TASK GOAL =>
Search the data for the word "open" and copy out every line that has it.

Data records =>
═══
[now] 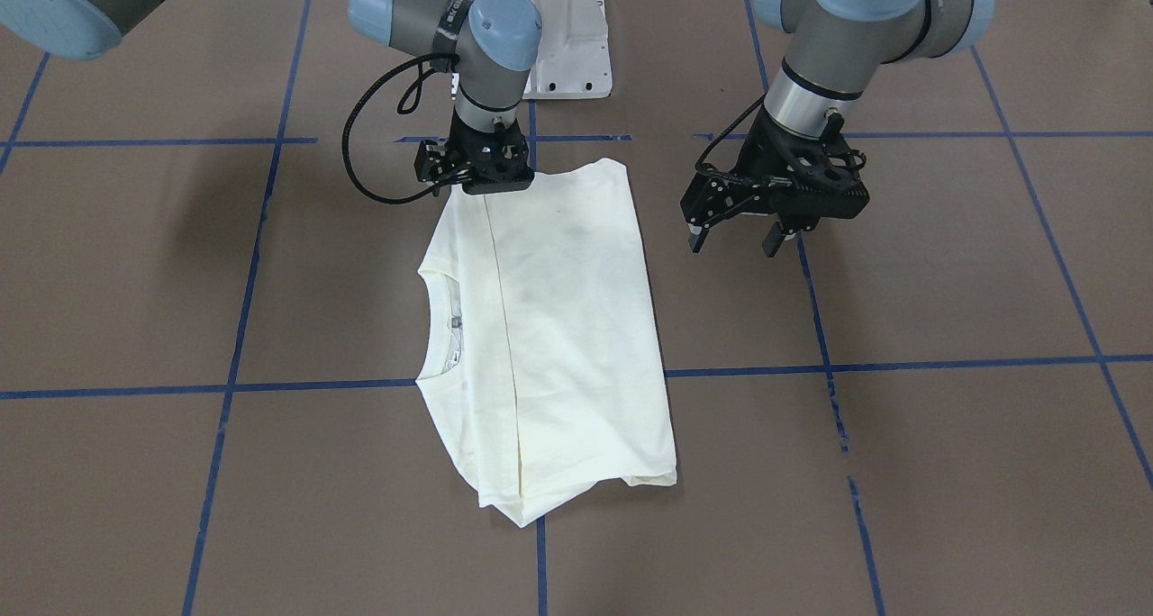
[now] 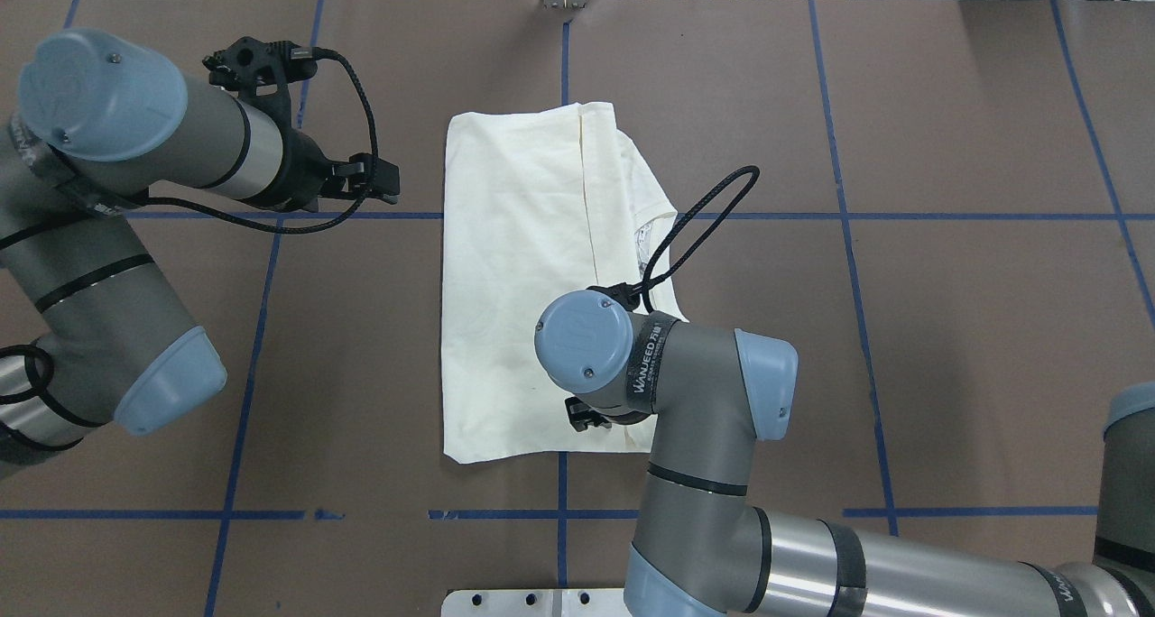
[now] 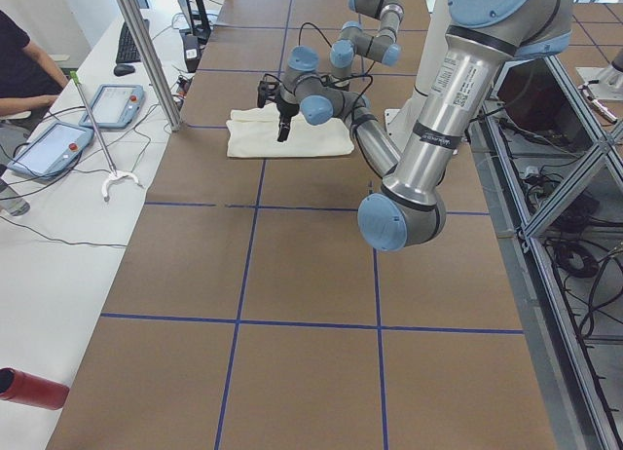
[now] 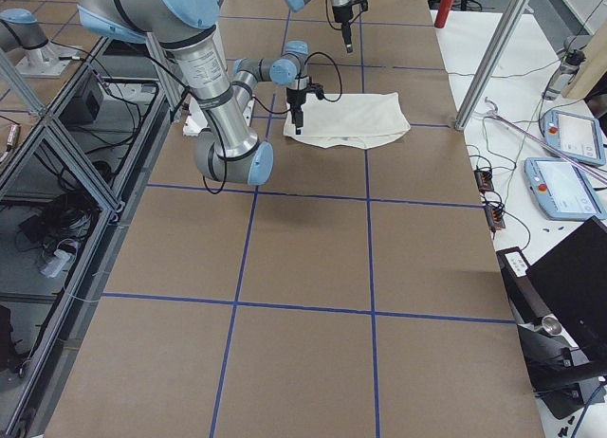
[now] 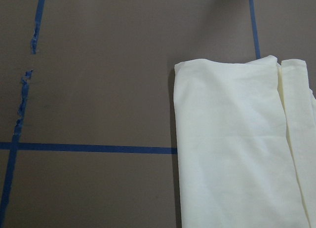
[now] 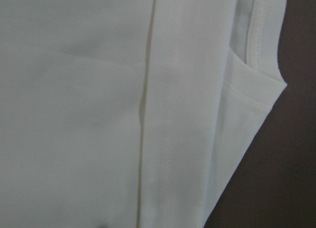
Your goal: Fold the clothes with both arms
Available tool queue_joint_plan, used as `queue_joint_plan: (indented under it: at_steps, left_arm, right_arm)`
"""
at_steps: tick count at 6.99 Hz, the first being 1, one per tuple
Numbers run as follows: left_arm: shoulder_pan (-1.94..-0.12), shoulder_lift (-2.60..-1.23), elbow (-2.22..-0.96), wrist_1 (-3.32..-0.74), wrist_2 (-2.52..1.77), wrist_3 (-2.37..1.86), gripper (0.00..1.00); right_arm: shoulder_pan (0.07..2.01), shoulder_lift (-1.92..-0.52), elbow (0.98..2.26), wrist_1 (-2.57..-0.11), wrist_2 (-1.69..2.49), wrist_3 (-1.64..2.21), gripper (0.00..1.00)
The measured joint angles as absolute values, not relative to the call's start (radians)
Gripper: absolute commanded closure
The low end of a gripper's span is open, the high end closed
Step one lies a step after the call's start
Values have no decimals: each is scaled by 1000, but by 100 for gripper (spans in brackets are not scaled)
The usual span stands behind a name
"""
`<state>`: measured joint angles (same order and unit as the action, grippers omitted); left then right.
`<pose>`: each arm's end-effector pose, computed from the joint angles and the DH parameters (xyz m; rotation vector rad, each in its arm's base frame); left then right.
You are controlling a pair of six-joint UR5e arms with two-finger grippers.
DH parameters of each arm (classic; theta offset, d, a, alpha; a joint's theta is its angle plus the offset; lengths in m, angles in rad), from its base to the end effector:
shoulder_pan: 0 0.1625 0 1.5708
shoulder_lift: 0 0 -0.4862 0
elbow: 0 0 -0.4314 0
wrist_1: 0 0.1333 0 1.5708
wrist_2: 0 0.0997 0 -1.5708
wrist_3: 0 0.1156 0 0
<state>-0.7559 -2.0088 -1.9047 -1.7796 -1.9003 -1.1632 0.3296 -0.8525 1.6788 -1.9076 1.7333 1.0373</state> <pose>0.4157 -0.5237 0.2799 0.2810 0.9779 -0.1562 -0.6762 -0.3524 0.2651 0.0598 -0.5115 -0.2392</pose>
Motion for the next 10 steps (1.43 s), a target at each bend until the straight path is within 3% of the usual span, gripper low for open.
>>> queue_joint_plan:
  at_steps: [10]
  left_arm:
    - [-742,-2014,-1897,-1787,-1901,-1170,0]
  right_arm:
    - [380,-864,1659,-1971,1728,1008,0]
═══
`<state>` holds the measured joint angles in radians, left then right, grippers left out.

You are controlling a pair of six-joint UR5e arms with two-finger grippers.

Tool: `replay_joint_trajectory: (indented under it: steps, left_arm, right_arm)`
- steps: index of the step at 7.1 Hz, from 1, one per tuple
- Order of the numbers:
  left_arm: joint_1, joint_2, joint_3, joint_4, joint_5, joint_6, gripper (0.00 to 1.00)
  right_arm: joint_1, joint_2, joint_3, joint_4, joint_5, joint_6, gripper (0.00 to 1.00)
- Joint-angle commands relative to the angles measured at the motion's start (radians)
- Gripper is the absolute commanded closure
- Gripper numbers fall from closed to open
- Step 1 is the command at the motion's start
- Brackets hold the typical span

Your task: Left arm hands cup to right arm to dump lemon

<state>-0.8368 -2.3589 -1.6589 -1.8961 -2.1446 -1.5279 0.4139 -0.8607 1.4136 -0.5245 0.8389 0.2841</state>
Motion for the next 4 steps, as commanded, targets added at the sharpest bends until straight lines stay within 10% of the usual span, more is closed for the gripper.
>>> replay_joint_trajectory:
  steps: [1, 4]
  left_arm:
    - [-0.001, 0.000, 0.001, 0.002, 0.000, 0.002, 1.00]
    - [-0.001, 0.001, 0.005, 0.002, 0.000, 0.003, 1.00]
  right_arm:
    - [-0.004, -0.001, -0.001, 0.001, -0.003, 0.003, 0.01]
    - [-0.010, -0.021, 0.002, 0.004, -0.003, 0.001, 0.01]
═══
YOUR SOLUTION =>
The low end of a gripper's span is open, the high end closed
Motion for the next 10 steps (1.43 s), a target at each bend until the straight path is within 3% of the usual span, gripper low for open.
- Gripper numbers fall from closed to open

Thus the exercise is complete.